Roots of a would-be bomber

JAMES BARRON AND MICHAELS. SCHMIDT
They took their places in the wood-panelled courtroom, 58 people from 32 countries. They listened as a federal magistrate banged the gavel and said it was “a wonderful day for the United States”— the day they would become Americans.

The magistrate talked about Thomas Jefferson and told the group that they could run for office — only the presidency and the vice-presidency were off limits, according to a tape recording of the proceedings in a Bridgeport, Connecticut, courtroom last year, on April 17. On her instructions, they raised their right hands and repeated the oath of citizenship.


One man in the group was the Pakistani-born Faisal Shahzad, whose father is a retired vice-air marshal, affording him a special status in Pakistan, where the military is the most powerful and influential institution.

On Saturday, authorities said, Shahzad drove a Nissan Pathfinder packed with explosives and detonators, leaving it in Times Square.

Shahzad was born in Pakistan in 1979, though there is some confusion over where.

Officials in Pakistan said it was in Nowshera, an area in northern Pakistan known for its Afghan refugee camps. But on a university application Shahzad had filled out and that was found in the maggotcovered garbage outside his former house in Connecticut on Tuesday, he listed Karachi.

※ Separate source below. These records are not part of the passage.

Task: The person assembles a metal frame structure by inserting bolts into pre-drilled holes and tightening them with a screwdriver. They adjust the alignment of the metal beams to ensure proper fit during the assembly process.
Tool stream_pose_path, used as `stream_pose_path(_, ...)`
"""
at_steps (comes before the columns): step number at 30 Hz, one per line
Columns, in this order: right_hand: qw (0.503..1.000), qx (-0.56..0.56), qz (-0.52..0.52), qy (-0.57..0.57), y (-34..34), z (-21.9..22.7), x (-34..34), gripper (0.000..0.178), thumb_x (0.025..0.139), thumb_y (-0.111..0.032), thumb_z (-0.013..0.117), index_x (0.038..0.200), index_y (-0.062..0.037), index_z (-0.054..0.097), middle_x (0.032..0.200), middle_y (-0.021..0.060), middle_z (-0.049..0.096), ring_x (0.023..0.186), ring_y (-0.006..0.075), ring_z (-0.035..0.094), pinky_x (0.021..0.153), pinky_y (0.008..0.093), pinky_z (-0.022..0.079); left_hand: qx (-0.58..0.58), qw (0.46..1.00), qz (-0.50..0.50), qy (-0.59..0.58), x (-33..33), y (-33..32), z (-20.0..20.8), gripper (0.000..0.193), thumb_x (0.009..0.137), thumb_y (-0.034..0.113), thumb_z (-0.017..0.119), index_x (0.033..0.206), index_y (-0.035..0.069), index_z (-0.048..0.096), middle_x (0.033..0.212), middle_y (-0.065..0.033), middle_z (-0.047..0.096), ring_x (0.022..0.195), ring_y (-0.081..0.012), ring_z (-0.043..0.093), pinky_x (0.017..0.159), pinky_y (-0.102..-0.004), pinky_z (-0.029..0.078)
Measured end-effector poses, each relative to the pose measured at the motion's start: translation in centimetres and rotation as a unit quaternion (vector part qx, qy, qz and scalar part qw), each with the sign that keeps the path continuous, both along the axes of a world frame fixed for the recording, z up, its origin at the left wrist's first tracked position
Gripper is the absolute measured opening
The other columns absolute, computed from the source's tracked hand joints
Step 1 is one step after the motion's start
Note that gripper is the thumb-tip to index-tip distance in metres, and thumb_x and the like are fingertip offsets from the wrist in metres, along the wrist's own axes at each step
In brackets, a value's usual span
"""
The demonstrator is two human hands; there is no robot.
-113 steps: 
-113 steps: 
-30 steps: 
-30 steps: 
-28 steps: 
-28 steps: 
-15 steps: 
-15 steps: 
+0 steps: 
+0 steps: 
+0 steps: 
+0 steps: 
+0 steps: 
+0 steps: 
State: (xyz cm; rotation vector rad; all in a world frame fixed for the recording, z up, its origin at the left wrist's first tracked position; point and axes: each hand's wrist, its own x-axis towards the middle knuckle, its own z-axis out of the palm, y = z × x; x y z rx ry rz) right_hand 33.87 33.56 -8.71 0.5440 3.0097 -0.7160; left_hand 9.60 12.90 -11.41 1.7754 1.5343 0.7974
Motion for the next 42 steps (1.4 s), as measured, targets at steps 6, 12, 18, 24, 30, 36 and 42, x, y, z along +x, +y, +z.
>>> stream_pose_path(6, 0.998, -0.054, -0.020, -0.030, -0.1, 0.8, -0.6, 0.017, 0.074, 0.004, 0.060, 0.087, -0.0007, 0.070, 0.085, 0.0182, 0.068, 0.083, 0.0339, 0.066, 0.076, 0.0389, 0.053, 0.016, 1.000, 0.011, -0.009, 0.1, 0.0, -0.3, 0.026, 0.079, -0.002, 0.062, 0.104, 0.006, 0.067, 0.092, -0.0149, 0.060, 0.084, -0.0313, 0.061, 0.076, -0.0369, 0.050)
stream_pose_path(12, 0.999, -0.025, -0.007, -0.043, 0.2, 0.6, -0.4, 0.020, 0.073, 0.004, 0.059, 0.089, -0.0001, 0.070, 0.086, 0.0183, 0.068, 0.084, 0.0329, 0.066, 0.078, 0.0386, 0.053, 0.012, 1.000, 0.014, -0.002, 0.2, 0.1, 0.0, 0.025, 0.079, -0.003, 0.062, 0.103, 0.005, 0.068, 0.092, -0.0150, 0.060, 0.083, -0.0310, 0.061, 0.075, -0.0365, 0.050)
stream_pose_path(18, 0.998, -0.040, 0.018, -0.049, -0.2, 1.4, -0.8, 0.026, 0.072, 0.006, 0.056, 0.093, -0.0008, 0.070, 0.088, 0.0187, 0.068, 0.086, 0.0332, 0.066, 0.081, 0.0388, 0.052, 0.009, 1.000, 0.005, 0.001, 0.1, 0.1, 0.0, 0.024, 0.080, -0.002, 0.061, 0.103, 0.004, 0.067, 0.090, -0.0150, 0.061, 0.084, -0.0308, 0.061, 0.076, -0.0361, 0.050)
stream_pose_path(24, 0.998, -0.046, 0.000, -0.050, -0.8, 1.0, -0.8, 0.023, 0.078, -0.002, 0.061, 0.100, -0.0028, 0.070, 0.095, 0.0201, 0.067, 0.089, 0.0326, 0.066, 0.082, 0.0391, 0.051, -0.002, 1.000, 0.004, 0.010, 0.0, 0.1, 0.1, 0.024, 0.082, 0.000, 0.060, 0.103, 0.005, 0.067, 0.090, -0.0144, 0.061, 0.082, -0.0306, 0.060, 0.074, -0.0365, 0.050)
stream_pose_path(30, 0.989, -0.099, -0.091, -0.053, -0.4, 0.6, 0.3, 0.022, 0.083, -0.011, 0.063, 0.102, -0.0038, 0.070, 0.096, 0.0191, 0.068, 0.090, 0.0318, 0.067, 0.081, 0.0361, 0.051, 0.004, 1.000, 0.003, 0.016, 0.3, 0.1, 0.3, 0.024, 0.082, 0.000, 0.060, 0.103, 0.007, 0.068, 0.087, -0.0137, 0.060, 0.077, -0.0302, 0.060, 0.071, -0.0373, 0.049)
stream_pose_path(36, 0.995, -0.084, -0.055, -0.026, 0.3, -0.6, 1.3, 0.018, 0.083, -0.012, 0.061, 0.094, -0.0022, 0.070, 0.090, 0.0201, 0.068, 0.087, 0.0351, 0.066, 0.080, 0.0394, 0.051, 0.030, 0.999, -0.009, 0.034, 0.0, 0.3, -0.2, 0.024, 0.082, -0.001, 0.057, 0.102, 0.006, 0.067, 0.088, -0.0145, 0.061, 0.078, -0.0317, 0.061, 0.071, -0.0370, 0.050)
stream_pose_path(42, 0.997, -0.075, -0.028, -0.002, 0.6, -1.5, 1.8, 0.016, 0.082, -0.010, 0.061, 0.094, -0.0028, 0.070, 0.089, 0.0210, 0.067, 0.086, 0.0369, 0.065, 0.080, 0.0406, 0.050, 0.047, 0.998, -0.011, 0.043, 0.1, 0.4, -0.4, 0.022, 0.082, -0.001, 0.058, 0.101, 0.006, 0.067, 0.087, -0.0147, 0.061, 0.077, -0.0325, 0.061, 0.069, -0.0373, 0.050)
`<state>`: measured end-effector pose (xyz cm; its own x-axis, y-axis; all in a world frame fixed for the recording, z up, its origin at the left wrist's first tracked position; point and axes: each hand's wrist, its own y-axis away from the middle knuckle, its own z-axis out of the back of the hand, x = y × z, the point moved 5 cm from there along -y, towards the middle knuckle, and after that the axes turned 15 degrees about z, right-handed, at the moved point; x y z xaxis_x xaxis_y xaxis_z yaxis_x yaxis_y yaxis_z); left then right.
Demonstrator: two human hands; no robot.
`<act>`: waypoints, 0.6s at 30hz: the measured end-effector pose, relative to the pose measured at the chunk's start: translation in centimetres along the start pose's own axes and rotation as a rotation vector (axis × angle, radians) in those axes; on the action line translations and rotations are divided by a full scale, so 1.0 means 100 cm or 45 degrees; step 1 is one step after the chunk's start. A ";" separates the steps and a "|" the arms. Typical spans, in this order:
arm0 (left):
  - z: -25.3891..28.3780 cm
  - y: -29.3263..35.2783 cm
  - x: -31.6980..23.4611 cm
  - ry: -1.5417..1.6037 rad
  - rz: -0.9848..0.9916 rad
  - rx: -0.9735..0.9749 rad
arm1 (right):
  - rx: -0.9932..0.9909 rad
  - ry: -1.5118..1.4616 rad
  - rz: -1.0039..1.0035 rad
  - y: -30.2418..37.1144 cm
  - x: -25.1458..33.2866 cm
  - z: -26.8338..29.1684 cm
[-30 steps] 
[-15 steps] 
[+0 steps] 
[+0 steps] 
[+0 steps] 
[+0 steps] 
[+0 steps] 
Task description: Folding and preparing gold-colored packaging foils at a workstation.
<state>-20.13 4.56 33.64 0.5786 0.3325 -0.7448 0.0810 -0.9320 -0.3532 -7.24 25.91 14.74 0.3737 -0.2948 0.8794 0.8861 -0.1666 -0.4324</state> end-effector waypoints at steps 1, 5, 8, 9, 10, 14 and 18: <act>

Shahzad apparently went back and forth to Pakistan often, returning most recently

in February after what he said was five months visiting his family, prosecutors said. A Pakistani intelligence official said Shahzad had travelled with three passports, two from Pakistan and one from the US; he last secured a Pakistani passport in 2000, describing his nationality as “Kashmiri”.

A Pakistani official said Shahzad might have had affiliations with Ilyas Kashmiri, a militant linked to al Qaida who was formerly associated with Lashkar-e-Toiba, an antiIndia militant group once nurtured by the Pakistani state.

But friends said the family was well respected.

“Neither Faisal nor his family has ever had any links with any jihadist or religious organisation,” one friend said.

Another, a lawyer, said that “the family is in a state of shock,” adding that “they be

lieve that their son has been implicated in a fake case".

Shahzad's generation grew up in a Pakistan where alcohol had been banned and Islam had been forced into schools and communities as a doctrine and a national glue.

"It's not that they don't speak English or aren't skilled," a Pakistani official explained. "But in their hearts and in their minds they reject the West. They can't see a world where they live together; there's only one way, one right way ."

At 29, Faisal had spent a decade in the US, collecting a bachelor's degree and a master's degree and landing a job with a Connecticut financial marketing company .

He had obtained citizenship through marriage to a woman who was born in Colorado -the authorities say she and their two young children are still in Pakistan, where they believe he was trained in making bombs last year in Waziristan.

Shahzad fits the profile of many Pakistanis in the US: educated and with a higher income than the population as a whole, and often in professional or management jobs. His brother is a mechanical engineer in Canada.

Shahzad’s father, Bahar-ulHaq, hurriedly vacated the family home in Peshawar late on Tuesday to avoid attention, according to Pakistan’s The News newspaper. Witnesses said he packed some belongings in a vehicle and left with family members, it said.

Shahzad’s family is from the northwestern farming village of Mohib Banda, home to 5,000 people, in the Pabbi district. A tiny, dusty road from a

nearby highway named after a soldier who was killed in fighting against the Taliban in 2007 snakes through fields of wheat, maize and rice crops to the village.

Residents expressed disbelief on learning of Shahzad’s involvement in the bombing attempt. “This is our son,” retired school teacher Nazirullah Khan told Reuters by telephone. “I recognised him. Last time when I met him, he didn’t have a beard. I attended his wedding.” In nearly a dozen years in America, Shahzad had gone to school, held steady jobs, bought and sold real estate, and kept his immigration status in good order, giving no sign to those he interacted with that he would try to wreak havoc in one of the world’s most crowded places, Times Square.

His neighbours in Connecticut said the things neighbours always say about someone who suddenly turns up in the headlines — he was quiet, he was polite, he went jogging late at night.

Like so many others, he lost a house to foreclosure — a real estate broker who helped him buy the house, in Shelton, Connecticut, in 2004 remembered that Shahzad did not like President George W. Bush or the Iraq war.

“I didn’t take it for much,” said the broker, Igor Djuric, “because around that time not many people did.”